*** Provided entries ***

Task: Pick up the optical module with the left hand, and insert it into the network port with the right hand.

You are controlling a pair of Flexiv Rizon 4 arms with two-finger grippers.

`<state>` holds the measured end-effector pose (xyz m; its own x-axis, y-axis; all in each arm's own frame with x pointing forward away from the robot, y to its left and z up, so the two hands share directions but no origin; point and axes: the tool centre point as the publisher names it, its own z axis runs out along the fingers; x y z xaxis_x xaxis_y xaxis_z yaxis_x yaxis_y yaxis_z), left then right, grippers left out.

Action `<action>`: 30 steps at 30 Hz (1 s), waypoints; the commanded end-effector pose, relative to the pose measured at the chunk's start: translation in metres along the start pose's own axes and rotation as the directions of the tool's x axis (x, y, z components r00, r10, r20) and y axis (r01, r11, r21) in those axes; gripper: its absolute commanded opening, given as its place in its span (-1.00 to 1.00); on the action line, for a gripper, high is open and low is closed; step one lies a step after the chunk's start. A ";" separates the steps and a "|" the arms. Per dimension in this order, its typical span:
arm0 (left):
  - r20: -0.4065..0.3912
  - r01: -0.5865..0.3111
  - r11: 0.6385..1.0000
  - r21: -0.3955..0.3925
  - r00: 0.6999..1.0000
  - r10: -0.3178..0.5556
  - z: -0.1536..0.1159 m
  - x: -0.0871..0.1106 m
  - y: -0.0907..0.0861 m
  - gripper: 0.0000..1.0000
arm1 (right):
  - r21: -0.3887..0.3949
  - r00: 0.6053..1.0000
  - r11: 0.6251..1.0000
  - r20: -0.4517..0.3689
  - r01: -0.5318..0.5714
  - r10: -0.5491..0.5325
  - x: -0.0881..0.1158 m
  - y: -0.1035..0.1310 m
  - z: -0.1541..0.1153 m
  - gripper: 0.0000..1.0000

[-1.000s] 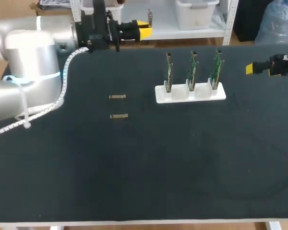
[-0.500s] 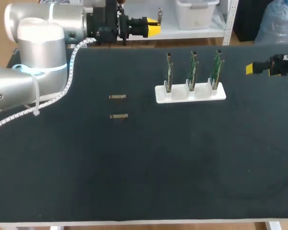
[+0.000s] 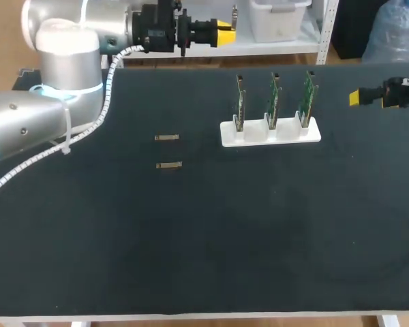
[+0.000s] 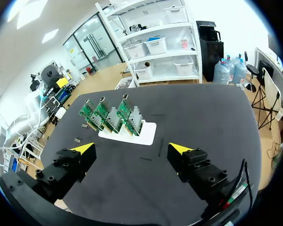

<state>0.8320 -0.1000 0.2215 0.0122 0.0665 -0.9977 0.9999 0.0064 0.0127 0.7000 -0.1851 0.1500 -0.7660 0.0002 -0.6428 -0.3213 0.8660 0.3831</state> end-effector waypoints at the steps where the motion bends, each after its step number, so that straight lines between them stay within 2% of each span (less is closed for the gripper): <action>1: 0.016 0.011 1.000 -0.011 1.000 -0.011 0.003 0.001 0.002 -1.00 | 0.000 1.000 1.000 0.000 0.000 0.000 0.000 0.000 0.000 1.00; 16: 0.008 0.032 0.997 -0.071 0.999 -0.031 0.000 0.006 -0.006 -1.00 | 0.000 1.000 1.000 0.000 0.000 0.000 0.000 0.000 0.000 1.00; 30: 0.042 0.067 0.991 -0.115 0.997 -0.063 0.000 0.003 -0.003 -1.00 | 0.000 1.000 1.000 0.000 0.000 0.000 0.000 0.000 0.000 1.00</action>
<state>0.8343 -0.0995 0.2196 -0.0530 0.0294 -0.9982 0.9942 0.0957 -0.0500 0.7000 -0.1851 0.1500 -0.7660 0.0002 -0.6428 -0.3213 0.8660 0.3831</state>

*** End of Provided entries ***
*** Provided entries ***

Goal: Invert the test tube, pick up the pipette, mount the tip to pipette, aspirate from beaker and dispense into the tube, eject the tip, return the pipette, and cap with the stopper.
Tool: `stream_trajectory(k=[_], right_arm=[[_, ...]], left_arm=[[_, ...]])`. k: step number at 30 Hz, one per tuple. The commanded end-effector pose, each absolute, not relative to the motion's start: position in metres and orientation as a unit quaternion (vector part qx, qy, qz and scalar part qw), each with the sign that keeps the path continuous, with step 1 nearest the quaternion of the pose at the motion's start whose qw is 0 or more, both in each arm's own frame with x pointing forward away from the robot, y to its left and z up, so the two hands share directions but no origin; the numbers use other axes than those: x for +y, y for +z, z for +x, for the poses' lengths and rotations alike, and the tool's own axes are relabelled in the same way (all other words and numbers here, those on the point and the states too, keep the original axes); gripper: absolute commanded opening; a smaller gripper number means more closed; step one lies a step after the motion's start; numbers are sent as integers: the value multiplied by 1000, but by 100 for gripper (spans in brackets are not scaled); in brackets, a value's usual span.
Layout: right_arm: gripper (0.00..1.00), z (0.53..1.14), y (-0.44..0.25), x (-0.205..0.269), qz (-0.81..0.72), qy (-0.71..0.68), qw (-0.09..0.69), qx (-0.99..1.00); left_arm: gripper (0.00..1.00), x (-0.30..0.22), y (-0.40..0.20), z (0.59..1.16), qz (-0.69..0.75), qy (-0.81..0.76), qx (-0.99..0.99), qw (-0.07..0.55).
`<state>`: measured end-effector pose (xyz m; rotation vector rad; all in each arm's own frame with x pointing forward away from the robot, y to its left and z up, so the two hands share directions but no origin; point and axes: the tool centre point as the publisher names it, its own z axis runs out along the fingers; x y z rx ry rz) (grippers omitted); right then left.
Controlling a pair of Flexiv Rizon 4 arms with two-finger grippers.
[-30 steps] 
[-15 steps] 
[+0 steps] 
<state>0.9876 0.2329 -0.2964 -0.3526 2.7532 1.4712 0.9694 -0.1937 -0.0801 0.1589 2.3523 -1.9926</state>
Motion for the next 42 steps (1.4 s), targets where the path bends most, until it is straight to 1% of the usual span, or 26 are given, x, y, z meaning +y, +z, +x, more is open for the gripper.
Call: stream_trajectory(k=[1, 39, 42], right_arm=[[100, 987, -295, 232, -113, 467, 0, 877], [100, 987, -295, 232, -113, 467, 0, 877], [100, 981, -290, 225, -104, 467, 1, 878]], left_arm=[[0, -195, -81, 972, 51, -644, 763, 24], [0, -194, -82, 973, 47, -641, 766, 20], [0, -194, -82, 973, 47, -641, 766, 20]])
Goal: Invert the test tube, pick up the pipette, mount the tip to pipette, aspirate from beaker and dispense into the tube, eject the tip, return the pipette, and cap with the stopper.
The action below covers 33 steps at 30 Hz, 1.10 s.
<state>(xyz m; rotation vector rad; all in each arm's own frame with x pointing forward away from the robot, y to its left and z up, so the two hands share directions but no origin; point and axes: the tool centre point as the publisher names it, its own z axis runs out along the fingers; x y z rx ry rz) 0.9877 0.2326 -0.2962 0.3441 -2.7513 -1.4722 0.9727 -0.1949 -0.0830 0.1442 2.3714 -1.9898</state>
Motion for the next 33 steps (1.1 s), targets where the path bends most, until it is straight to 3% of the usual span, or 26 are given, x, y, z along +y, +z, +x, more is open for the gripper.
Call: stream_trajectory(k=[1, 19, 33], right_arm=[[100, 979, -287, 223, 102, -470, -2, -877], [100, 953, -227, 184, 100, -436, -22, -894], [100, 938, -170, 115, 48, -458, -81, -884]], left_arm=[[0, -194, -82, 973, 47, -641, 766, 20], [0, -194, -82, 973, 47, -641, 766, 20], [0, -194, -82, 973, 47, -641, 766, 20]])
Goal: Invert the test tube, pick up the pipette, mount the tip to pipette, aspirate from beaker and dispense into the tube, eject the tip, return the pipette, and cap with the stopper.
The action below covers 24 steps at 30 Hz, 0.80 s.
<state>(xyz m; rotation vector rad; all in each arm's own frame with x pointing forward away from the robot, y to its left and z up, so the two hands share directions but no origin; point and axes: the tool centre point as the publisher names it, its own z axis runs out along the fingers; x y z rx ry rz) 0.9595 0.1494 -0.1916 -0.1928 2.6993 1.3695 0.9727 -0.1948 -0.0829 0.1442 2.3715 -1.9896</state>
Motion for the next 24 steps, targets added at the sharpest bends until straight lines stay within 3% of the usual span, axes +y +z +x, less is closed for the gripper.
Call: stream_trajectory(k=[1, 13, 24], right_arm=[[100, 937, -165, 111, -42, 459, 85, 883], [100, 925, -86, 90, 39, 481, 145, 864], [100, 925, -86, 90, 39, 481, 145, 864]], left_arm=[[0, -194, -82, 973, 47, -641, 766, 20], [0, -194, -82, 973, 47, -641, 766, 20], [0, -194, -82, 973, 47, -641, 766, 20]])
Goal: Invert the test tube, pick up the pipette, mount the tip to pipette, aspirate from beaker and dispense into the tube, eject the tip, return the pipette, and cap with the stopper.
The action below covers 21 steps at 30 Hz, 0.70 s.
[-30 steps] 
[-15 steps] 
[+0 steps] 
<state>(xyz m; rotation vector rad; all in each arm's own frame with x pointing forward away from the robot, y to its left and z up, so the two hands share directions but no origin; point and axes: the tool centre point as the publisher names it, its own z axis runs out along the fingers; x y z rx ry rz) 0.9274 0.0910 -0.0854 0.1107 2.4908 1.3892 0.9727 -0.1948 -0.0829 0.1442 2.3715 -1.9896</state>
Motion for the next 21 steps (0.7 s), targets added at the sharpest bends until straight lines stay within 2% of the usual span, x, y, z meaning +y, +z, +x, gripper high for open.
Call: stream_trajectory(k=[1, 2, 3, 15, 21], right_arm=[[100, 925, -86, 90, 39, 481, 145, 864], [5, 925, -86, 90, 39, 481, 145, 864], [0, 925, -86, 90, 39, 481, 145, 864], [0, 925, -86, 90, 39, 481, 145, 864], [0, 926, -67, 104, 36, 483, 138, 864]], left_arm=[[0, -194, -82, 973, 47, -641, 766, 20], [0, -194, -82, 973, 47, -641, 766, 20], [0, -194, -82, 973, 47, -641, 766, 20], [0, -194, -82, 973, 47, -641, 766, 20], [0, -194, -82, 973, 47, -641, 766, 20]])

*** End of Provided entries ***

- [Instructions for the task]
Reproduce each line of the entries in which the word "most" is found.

- [Reply to the task]
Motion for the next 42 steps (1.4 s), targets where the path bends most, until it is straight to 1% of the usual span, or 26 are given, x, y, z meaning +y, +z, +x, more is open for the gripper.
Motion for the next 33 steps (1.1 s), targets where the path bends most, until it is straight to 3% of the usual span, or 26 are given, x, y, z along +y, +z, +x, more is open for the gripper.

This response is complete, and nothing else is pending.